Хмелёв актер был изумительный, так говорил Борис Николаевич, который даже о соперниках отзывался без пристрастий, но, по его же словам, Гамлета сильного, какой был задуман режиссурой, прекрасный актер сыграть не мог по амплуа. Признать, будто его актерская индивидуальность не соответствует режиссерскому замыслу, Хмелёв отказывался, и не только он, каждый у нас жил и умирал не в одиночку – за ним стояла партия заинтересованных. В чем? Каждый в чем-то своем – универсальная особенность групповой борьбы. В сталинские времена цепь человеческих отношений играла роль, какую играла всегда и везде, разве что играла с особенным ожесточением. Если исполнитель заглавной роли от Сталина услышал, что понимает роль правильно, то противная партия пыталась доказать, что понимает ту же роль ещё правильнее, и горе тому, кто к этой партии не принадлежал. Развязка у этого противостояния оказалась достойна самой трагедии.
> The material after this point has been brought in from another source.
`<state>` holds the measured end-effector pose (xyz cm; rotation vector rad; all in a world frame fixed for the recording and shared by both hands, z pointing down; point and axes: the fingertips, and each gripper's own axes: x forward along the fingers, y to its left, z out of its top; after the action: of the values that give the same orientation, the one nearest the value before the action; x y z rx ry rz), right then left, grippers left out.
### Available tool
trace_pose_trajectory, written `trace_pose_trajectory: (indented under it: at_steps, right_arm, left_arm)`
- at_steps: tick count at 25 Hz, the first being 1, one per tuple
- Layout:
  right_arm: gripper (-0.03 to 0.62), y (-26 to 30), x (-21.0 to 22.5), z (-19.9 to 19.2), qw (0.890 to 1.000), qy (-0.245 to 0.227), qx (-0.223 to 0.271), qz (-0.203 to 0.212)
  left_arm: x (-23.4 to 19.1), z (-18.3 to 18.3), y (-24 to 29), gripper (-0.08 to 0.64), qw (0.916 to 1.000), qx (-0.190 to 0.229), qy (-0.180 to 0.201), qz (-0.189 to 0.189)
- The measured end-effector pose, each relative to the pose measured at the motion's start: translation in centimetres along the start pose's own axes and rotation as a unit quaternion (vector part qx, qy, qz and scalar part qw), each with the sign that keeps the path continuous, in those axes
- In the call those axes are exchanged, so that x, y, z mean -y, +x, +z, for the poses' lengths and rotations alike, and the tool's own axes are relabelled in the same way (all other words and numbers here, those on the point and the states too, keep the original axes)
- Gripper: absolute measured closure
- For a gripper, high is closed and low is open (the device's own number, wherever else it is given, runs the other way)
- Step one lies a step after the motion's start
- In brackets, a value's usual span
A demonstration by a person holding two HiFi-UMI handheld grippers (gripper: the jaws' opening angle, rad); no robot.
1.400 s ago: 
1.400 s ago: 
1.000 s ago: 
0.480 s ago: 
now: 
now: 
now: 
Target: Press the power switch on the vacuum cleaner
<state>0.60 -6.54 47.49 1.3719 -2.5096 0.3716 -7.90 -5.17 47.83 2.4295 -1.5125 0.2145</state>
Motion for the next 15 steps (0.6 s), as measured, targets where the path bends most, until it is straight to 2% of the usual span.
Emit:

Параллельно с «Гамлетом» готовилась постановка об Иване Грозном, Хмелёв взял заглавную роль. На репетиции с ним случился сердечный приступ, сорокачетырёхлетний актёр инфаркта не перенёс. Как гласит предание, скончался на щите, признал: «Играл не по системе – был напряжён». И это не последний удар судьбы. Скоропостижно умирает Сахновский. Декорации оставшегося без руководства «Гамлета» тут же уничтожаются. Сжигаются, словно на костре инквизиции. Умирает вся постановка. «Эта груда мертвых тел свидетельствует о взаимном истреблении», – в финале говорит принц Фортинбрас в подстрочном переводе М. М. Морозова.
«Я один. Всё тонет в фарисействе».
«Гамлет» во МХАТе не состоялся, потому что ему «дорогу перешла современная пьеса “Иоанн Грозный”», – писал причастный к постановке «Гамлета» Пастернак, подразумевая сценический вариант «Смерти Иоанна Грозного» А. К. Толстого. Под названием «Трудные годы» пьесу до последнего мгновения своей жизни репетировал Хмелев. Пастернак, называя подновленную трагедию современной, имел в виду злободневность особую, приноровленную к текущему моменту и, в первую очередь, к воззрениям вождя. Ведь писал это Пастернак в письме Сталину[47].
Как истолкуют сделанное поэтом указание на внутритеатральное соперничество, о котором он счёл нужным поставить в известность вождя, не знаю. Быть может, обнаружат скрытую, но всё же достаточно прозрачную и, стало быть, дерзкую оппозицию сталинизму. Но кто жил тогда, у того двух мнений быть не может: это не какой-либо афронт, а донос, мягкий, однако не что иное по жанру, как донос. Иначе нельзя квалифицировать апелляцию к наивысшей инстанции, дескать, обратите внимание, что происходит и, прошу, наведите порядок.
В борьбе с
Кто к властям взывал, а кто не взывал. В неизбежной склоке одни считали ниже своего достоинства какой бы то ни было макиавеллизм и закулисную борьбу, другие же добивались любыми средствами того, что им было нужно. Ливанов, не осуществивший мечты сыграть Гамлета, от закулисной борьбы устранился, а его друг-переводчик – нет. Ливанов тоже написал письмо, но его послание было адресовано не Иосифу Виссарионовичу, а Георгию Федоровичу, и я скажу, кто это был, но главное, в ливановском письме не содержалось жалоб на других. А в письме Пастернака мотив соперничества прозвучал. «Скончался Сахновский», – объяснял Ливанов остановку работы над «Гамлетом». «Перешла дорогу современная пьеса», – писал Пастернак.